Kleine Ribonukleinsäuren (sRNAs) weisen regulatorische Eigenschaften in Zellen vieler

Organismen auf. Gut bekannte Beispiele sind clustered regularly interspaced short

palindrome repeats (CRISPRs) in Bakterien, microRNAs (miRNAs) und small

interfering RNAs (siRNAs) in verschiedenen Eukaryoten und P-element-induced wimpy

testis (PIWI)- interacting RNAs (piRNAs) in vielen Tierarten. Diese sRNAs regulieren

zelluläre Prozesse und tragen zum intrazellulären Immunsystem gegen Viren und

transponible Elemente (TE) bei.

Diese Arbeit hat das Ziel die Evolution der sRNAs in der TE-Verteidigung zu

beleuchten. Zu diesem Zweck wurden sRNA-Bibliotheken (18-30 Nukleotide lang) aus

drei verschiedenen Geweben (Embryos, Ovarien, Karkasse) von sieben Drosophila

Spezies ( D. melanogaster , D. simulans , D. mauritiana , D. yakuba , D. erecta , D.

ananassae and D. pseudoobscura ) mithilfe der HiSeq 2500 Illumina Plattform

sequenziert. Zur Analyse wurden die gelesenen Fragmente den Transkript

Annotationen dieser Spezies zugeordnet.

Tatsächlich konnte eine erhebliche Anzahl der gelesenen Fragmente den TE

Sequenzen zugeordnet werden. Die Ergebnisse zeigen auf, dass die Verteidigung

gegen TEs konserviert ist. Jedoch konnten Signale detektiert werden, die auf einen

Wechsel der Strategie des TE, ZAM , deuten. Diese Erkenntnis legt nahe, dass

Veränderungen der evolutionären Pfade stattfinden können und hinterfragt das

derzeitige Wissen über prototypische Elemente in Drosophila , welches hauptsächlich

aus Studien in D. melanogaster stammt.

Zusammenfassung (Englisch)

Small ribonucleic acids (sRNAs) display regulatory properties in cells of many

organisms. Well known examples are clustered regularly interspaced short palindrome

repeats (CRISPRs) in bacteria, microRNAs (miRNAs) and small interfering RNAs

(siRNAs) in different eukaryotes and P-element-induced wimpy testis (PIWI)-

interacting RNAs (piRNAs) in many animals. These small RNAs are involved in the

regulation of cellular processes but also contribute to an intracellular immune system

against viruses and transposable elements (TEs).

This work aims to shed light on the evolution of sRNAs employed in the control of TEs.

For this purpose, sRNA libraries (18-30 nucleotides) of three different tissues (embryo,

ovary, carcass) from seven Drosophila species ( D. melanogaster , D. simulans , D.

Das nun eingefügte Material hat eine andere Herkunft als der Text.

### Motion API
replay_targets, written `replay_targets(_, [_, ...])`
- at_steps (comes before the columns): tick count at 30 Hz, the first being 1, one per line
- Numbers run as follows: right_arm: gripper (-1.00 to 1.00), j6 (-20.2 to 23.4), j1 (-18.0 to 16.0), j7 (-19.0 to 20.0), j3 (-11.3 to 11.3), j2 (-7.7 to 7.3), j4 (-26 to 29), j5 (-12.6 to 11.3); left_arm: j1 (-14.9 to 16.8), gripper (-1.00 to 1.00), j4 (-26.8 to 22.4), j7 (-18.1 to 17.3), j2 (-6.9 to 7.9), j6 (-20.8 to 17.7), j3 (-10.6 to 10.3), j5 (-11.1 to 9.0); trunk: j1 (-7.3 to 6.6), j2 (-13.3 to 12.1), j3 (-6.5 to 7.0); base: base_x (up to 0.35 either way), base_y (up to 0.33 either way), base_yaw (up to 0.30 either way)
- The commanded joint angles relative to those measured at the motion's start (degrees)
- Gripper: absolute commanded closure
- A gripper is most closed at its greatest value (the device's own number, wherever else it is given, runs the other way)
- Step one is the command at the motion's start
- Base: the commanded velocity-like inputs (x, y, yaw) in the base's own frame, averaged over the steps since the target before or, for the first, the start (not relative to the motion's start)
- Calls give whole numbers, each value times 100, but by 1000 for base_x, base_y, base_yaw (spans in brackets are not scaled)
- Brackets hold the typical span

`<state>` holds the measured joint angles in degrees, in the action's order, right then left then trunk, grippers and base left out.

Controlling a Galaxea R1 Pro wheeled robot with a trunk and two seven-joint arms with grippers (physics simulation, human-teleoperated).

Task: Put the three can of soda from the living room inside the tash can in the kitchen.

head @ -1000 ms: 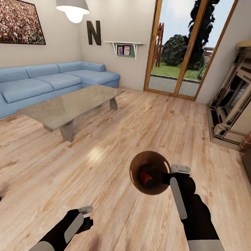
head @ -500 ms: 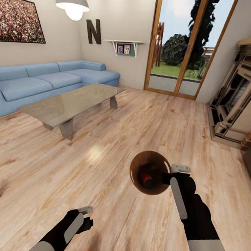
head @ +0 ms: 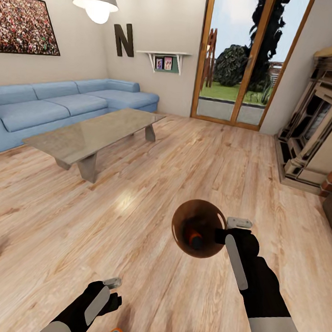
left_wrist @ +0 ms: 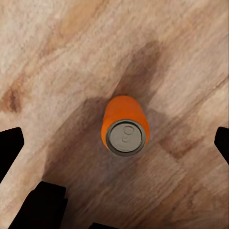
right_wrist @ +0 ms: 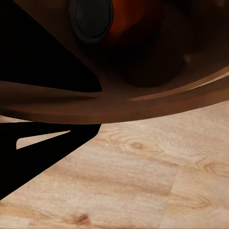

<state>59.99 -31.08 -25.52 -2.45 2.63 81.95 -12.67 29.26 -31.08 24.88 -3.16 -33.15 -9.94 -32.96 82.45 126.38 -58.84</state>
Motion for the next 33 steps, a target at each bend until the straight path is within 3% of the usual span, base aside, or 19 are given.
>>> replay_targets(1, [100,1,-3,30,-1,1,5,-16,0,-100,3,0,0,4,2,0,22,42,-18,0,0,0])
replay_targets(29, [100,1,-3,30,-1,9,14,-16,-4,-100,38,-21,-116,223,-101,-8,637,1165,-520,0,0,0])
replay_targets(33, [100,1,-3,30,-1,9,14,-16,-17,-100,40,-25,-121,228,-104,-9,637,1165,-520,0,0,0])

mauritiana , D. yakuba , D. erecta , D. ananassae and D. pseudoobscura ) were

sequenced on the HiSeq 2500 Illumina platform. For the analysis, the obtained reads

were mapped to transcript annotations of these species.

Indeed, substantial fractions of reads could be assigned to the class of TE transcripts.

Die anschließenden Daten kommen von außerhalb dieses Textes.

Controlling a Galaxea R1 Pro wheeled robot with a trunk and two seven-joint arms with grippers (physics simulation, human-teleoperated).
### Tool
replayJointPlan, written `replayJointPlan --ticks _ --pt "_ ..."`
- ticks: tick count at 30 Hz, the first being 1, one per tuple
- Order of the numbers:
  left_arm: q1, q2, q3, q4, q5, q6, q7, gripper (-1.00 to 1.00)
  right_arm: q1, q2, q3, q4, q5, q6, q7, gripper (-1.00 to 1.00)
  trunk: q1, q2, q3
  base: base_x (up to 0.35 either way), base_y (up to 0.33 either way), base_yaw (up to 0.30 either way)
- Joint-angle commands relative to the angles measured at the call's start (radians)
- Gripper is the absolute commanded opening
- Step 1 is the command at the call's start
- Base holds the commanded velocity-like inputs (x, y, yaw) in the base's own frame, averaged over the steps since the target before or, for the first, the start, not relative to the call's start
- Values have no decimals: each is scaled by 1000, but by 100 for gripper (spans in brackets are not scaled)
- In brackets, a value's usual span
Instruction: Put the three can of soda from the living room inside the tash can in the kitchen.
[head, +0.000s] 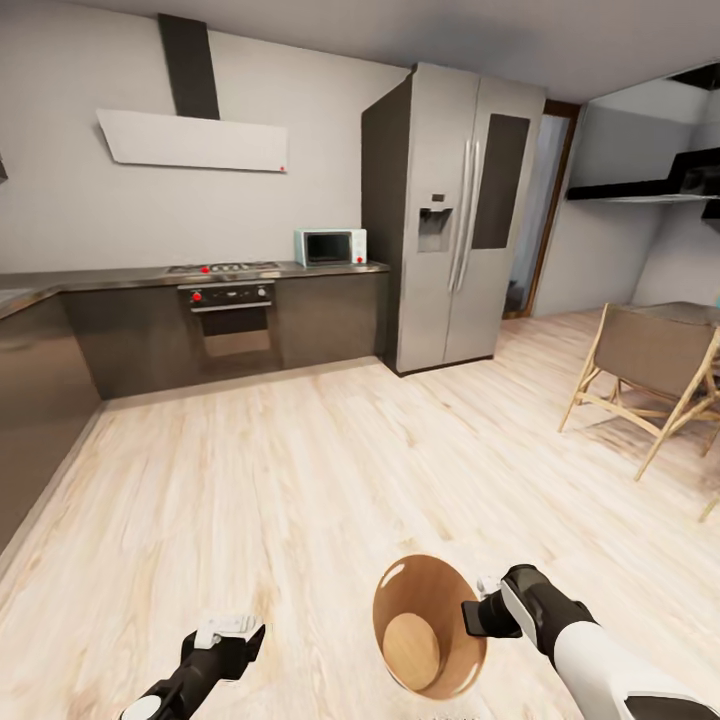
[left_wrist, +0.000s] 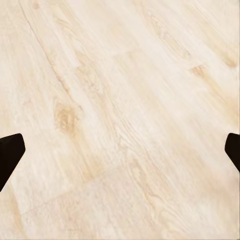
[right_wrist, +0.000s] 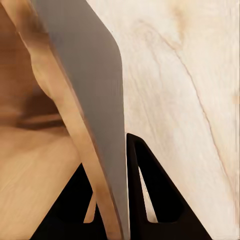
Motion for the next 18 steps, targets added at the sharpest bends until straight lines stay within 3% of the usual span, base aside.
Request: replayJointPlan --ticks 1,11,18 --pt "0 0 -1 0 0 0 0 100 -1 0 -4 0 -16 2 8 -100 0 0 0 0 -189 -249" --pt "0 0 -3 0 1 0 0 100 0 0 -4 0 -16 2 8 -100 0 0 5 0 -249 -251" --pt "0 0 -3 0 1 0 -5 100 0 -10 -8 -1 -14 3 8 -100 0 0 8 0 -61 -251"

The results point out that the TE defense is mostly conserved. However, the example

of the TE ZAM shows signals that indicate a switch in its invasive strategy. This finding

suggests changes in evolutionary paths of TEs and challenges the current knowledge

about prototypic TEs in Drosophila , which stems mainly from studies in D.

melanogaster.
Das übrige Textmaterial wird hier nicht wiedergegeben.